I hope you are well. I hope you are safe. I hope you are snuggled by the boiler roasting potatoes as you showed me one winter. I hope you are laughing, clapping your hands with delight, your joy bursting out into the open like a firework.
But this is not what I imagine when I see Syria.
Times have changed for sure. But enough of the numbers, the news statistics, what about you? Where are you? When will I see you again? I’ve got married like I promised, and now have two children. They are all waiting to meet you.

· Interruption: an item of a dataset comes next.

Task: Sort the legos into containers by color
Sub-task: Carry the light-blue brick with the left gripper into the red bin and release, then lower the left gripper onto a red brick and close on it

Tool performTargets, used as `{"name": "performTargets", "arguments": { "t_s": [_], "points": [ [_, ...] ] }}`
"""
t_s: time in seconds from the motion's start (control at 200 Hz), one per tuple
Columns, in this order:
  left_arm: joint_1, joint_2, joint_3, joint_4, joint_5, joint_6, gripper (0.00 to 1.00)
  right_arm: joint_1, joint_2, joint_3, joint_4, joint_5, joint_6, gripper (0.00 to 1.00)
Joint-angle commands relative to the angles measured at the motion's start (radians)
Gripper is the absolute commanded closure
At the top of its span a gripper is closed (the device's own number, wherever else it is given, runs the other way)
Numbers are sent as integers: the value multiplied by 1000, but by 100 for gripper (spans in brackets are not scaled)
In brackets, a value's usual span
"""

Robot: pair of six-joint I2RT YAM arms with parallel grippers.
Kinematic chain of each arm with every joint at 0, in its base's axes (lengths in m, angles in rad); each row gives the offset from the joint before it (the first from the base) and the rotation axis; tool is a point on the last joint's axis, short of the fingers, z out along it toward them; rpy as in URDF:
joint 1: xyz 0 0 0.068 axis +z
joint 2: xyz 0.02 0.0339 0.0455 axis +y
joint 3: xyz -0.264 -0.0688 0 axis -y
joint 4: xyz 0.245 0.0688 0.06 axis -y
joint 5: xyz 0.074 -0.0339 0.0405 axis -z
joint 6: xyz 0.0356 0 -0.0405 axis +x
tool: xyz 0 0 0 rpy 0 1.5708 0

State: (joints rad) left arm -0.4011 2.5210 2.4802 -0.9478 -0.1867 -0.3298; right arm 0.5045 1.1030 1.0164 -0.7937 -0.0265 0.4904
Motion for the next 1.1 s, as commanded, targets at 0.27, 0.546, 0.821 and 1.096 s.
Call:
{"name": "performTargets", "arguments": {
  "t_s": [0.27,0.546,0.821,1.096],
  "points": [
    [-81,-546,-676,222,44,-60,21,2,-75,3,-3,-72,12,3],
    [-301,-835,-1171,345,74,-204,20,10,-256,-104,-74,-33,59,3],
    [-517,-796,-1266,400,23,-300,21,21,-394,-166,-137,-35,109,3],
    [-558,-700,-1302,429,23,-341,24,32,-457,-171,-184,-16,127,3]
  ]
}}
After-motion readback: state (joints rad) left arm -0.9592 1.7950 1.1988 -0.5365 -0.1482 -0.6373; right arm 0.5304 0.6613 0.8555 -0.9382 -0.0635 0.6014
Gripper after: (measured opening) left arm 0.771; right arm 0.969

I miss the way you dried my hair before the mirror. ‘Helwe kteer!’ you’d squeal. I miss our trips to the souk for Bakdash ice cream. I miss the dinner parties with your family and friends from all over town from every religion and walk of life. I miss the dancing, the chatting over roasted nuts, the card games, the zhourat herbal tea, the soap operas, the gossip over mate tea, the cooking.
Photo by Taras Kalapun
I miss your lessons on life. Powerful, simple, true. How just a few words in a language I barely understood remain with me today.
A single lady, a strong woman, a loving sister. An enigma who broke down my stereotypes. Devout and open, kind and tough, easy-going and grounded, hard working and fun.
I’m sorry the phone line no longer works. I’m sorry my Arabic has gone from poor to nonexistent. More importantly, I worry if the ‘click clack’ interruptions on the phone made me wonder if I was doing more harm than good. A British non Arabic speaker calling a Syrian non English speaker. How could they possibly be friends?
But we were. A friendship struck up in a beauty parlour with monosyllabic grunts, giggles and lots of gesturing (as much as a leg wax would allow anyway).
I look for you on the news and hope to see you, but dread seeing you too. No news is good news.